Under BIPA, before an Illinois business collects, stores, or uses biometric identifiers, it must develop a written policy and make the policy available to the public.  The policy must include a retention schedule describing how long such data will be stored, and provide guidelines for its destruction when the reason for the original collection of the data no longer exists, such as when an employee resigns.  Additionally, Illinois businesses must describe and adhere to a destruction schedule for biometric information that it is no longer using.  If no schedule is provided, then BIPA requires that a business destroy such information within three years of the individual’s last interaction with the business.

In addition to the required written policy, Illinois businesses must obtain consent and a written release from an individual prior to collecting biometric information.  BIPA is currently one of the strictest state statutes regarding the collection, retention, storage and use of biometric information.  Before biometric information may be collected, all Illinois private entities must (1) inform the individual in writing that a biometric identifier is being collected or stored, (2) inform the individual in writing of the specific purpose and length of time for which the biometric identifier is being collected, stored and used, and (3) receive a written release executed by the individual assenting to the collection, storage and use of a biometric identifier.  Absent a court order or law enforcement directive, businesses may not share biometric information without express consent from the individual.

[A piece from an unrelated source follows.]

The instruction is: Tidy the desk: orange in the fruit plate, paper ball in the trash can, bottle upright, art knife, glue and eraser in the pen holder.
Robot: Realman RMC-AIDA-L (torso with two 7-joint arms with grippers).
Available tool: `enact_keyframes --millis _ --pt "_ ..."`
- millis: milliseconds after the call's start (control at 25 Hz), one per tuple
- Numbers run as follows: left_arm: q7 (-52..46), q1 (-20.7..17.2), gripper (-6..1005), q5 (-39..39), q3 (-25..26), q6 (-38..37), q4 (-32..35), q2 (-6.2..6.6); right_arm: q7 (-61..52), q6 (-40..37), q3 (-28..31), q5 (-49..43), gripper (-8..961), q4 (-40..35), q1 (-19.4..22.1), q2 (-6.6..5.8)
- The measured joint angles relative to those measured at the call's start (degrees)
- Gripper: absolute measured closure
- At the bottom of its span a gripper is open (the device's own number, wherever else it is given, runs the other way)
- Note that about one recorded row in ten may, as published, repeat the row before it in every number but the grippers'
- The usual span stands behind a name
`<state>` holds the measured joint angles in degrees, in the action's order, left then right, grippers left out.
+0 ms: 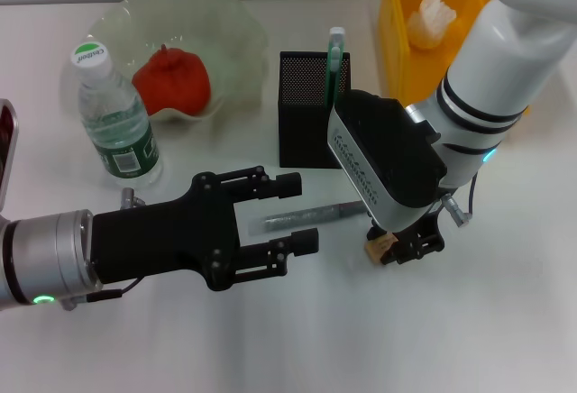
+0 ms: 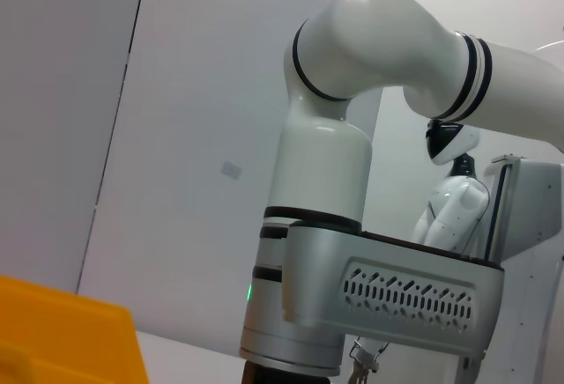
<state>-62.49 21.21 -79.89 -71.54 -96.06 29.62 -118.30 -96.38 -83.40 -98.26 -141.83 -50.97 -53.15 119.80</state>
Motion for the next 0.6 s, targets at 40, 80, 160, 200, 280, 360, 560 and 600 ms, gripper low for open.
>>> enact_keyframes --millis 40,80,160,200,280,360,560,600 --pt "0.0 0.0 337 0.0 0.0 0.0 0.0 0.0 0.0 0.0 0.0 0.0 640 0.0 0.0 0.0" --pt "0.0 0.0 337 0.0 0.0 0.0 0.0 0.0 0.0 0.0 0.2 0.0 658 -0.1 0.1 0.0" --pt "0.0 0.1 337 0.0 0.0 0.0 0.0 0.0 -0.2 0.0 0.7 0.0 694 -0.6 0.3 0.0" --pt "0.0 0.1 337 0.0 0.1 0.0 0.0 0.0 -0.7 -0.1 1.2 0.0 694 -1.4 0.7 -0.03" --pt "0.0 0.1 337 0.0 0.1 0.0 0.0 0.0 -2.0 -1.0 2.7 0.1 694 -4.1 1.8 -0.07" --pt "0.0 0.1 337 0.0 0.2 0.0 0.0 0.01 -2.8 -2.3 5.3 0.8 694 -9.1 4.3 -0.11" --pt "0.0 0.1 337 0.1 1.1 -0.3 0.0 0.0 -2.9 -3.7 13.3 7.3 694 -21.6 12.0 -0.36" --pt "0.1 0.1 337 0.1 1.2 -0.4 0.0 0.0 -2.9 -3.7 14.6 8.5 694 -23.2 13.3 -0.36"
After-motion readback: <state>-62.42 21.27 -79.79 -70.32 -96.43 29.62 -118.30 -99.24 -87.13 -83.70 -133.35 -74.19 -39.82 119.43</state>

Illinois businesses that utilize biometric identifiers but do not comply with BIPA may face severe consequences. BIPA provides that individuals may bring an action against a business that negligently or intentionally violates a provision of BIPA.  If the claim is for negligence, the business may be liable for damages up to $1,000 per violation, and if the claim is for an intentional violation of BIPA, the business may be liable for damages up to $5,000 per violation.  Damages in either category may be higher if actual damages exceed these numbers.  An aggrieved party may also receive attorneys’ fees and costs, an injunction, and other relief.

Recently, privacy-related claims are on the rise as a result of BIPA.  Since mid-2017, over 25 lawsuits have been filed in Illinois alleging violations of BIPA.  The majority of the cases are class action lawsuits by employees claiming violations of BIPA relating to employee time clock technology that uses an employee’s fingerprint as a means of identification.  Time will only tell whether employers will spend the additional resources necessary to comply with BIPA, or choose to avoid the use of biometric identifiers and information altogether.